En los próximos días, vamos a interrumpir nuestras habituales meditaciones bíblicas, para dar espacio a ciertos temas de la vida espiritual. Hoy empezaremos a reflexionar acerca de cómo el Espíritu del Señor puede impregnar cada vez mejor nuestra vida cotidiana, de manera que no estemos unidos a Dios solamente en nuestra vida de oración, y, en cuanto lleguen nuestras obligaciones y quehaceres, nos separen de Él.
Es un gran reto que la vida sobrenatural impregne la natural, de manera que realmente se torne en una vida espiritual. De hecho, la vida espiritual significa que sea el Espíritu Santo quien inspire y guíe toda nuestra vida; que Él asuma la dirección, de tal forma que Sus dones actúen en nosotros y nos transformen.
Para ello, una de las tareas que tenemos es la de impregnar la vida cotidiana con el Espíritu de Dios. Todos conocemos lo que es la “buena intención”, que consiste en procurar hacerlo todo para la gloria de Dios. ¡Ciertamente Dios se fijará en esta buena intención! Sin embargo, fácilmente sucede que, en el día a día, cedemos a nuestras actitudes naturales. Podemos realizar el trabajo con dedicación, precaución y habilidad; pero solemos permanecer en un ambiente natural, que no está marcado por lo sobrenatural.
Es algo similar a lo que sucede con la oración: Cuando pronunciamos oraciones vocales, ciertamente nos ponemos en contacto con Dios, pero nuestra alma no queda tan impregnada de Su presencia como sucede, por ejemplo, en la oración contemplativa.
¿Cómo puede nuestra vida cotidiana llegar a ser más contemplativa y obtener un carácter más sobrenatural? ¿Cómo podemos permanecer en contacto cercano con el Señor en medio de nuestro trabajo, sin dejarnos llevar por la “dinámica” que le es propia y que ya no nos permite percibir tanto la unión interior con el Señor?
Será provechoso fijarnos en la Virgen María, que pasó muchos años de su vida en Nazaret, junto a su Hijo y a San José. La Sagrada Escritura no ofrece mucha información respecto a esta etapa, por lo que trataremos de adentrarnos en el tema de forma meditativa.
Podemos imaginar a la Virgen como a una mujer llena de Dios. Su reacción ante la visita del Arcángel Gabriel y su inmediata disposición a dar su “sí” a la Voluntad de Dios -aun sin conocer todavía su alcance- indica su íntima relación con Dios.
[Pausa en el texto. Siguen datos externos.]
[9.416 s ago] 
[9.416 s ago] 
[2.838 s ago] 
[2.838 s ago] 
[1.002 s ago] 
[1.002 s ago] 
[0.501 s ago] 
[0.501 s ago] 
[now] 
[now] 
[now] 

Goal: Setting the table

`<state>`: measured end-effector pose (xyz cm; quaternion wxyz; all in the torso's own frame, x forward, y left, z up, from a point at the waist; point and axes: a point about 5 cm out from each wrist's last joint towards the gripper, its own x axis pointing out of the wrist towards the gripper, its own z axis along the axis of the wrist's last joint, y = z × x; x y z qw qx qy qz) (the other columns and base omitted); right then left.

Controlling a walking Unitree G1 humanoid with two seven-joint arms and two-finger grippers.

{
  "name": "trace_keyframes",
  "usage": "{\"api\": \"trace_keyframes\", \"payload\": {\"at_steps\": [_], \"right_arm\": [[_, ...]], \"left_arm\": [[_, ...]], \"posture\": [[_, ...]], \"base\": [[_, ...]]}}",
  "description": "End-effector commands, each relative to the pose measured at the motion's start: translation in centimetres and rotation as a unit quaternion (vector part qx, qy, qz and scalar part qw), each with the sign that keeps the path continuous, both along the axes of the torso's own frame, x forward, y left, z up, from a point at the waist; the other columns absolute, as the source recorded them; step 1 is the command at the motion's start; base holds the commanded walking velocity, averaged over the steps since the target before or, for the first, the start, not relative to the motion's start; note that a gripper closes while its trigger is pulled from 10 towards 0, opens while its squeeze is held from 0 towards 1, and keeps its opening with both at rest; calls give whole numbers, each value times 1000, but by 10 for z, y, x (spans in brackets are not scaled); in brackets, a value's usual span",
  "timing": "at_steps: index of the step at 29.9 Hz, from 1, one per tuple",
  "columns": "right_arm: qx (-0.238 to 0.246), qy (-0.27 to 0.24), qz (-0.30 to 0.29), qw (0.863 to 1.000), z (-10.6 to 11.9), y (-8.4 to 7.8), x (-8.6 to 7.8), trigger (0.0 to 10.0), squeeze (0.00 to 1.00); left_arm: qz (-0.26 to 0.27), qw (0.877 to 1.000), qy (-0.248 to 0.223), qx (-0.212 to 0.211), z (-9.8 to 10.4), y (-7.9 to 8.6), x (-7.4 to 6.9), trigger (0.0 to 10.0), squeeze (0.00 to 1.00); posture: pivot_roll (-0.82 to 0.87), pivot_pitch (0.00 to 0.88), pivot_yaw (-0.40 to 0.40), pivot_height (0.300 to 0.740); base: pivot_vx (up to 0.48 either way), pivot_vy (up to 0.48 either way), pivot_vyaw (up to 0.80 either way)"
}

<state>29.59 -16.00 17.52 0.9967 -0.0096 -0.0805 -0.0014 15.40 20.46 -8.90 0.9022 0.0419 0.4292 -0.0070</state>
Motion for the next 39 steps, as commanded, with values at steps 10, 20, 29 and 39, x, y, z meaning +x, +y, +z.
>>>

A esto viene a añadirse el hecho de que María fue preservada del pecado original; es decir, que no estaba afectada por esa “división” interior que resultó a consecuencia del pecado. Así, su corazón estaba abierto para Dios; más aún, le pertenecía al Señor. Y cuando el corazón le pertenece al Señor, todos nuestros quehaceres estarán orientados a Él. Dios estará siempre presente para nosotros, aun si no estamos pensando conscientemente en Él, porque el amor a Dios empieza a impregnar incluso el inconsciente. Esta relación con Dios de corazón a corazón llevará, de por sí, a un constante diálogo interior con Él.
Podemos considerar esta relación de amor con Dios como el fundamento para que la vida pueda quedar impregnada por la oración. Pero también el conocimiento de sí mismo será esencial para una vida realmente espiritual. Este punto es muy importante, porque nuestros pecados, faltas e imperfecciones voluntarias nos atan a nosotros mismos y no permiten que el espíritu se eleve libremente a Dios. Si, por ejemplo, nuestra atención está constantemente enfocada en nosotros mismos, entonces nuestra capacidad de amar estará atada a la propia persona, sea que le demos demasiado peso a nuestros lados oscuros o sea que simplemente pasemos por encima de ellos, como si no existiesen.
Otro obstáculo será el estar demasiado apegados a nuestros propios deseos e ideas, de modo que nuestra fuerza de amar no está dirigida a Dios, sino a que se cumplan estos nuestros deseos.